## WHAT IS EXPECTED
Please retype the listing below exactly, from its opening line through the line where "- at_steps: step" appears.
[SUPPLIED MATERIAL — start]
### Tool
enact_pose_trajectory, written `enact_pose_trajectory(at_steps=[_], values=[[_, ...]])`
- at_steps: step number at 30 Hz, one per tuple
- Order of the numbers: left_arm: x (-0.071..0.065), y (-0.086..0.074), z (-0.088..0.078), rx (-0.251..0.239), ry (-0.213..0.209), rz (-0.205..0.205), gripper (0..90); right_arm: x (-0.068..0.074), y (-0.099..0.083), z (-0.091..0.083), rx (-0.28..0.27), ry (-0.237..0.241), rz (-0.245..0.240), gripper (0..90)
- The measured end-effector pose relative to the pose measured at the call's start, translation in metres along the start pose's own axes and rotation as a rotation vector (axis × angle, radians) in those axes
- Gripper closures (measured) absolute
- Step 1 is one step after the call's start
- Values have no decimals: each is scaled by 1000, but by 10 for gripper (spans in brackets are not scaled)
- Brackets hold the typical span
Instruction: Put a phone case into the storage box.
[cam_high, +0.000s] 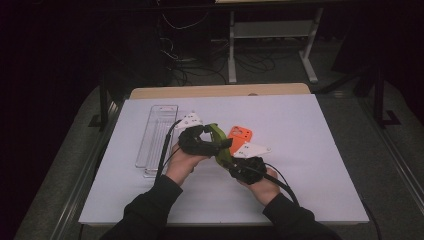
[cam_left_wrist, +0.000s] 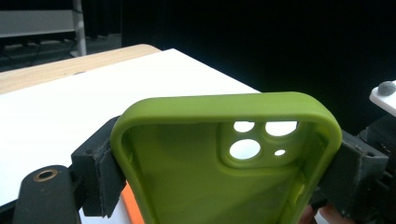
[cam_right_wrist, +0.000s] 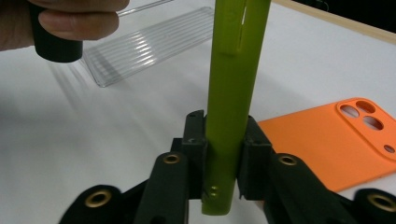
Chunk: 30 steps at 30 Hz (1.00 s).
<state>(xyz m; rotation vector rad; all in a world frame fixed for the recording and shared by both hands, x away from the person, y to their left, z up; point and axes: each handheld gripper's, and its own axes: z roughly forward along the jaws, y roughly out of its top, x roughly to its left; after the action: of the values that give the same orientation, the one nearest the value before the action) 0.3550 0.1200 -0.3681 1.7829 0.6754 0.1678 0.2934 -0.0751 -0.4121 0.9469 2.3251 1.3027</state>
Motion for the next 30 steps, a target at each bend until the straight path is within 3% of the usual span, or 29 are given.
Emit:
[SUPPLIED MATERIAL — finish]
## EXPECTED ANSWER
### Tool
enact_pose_trajectory, written `enact_pose_trajectory(at_steps=[_], values=[[_, ...]])`
- at_steps: step number at 30 Hz, one per tuple

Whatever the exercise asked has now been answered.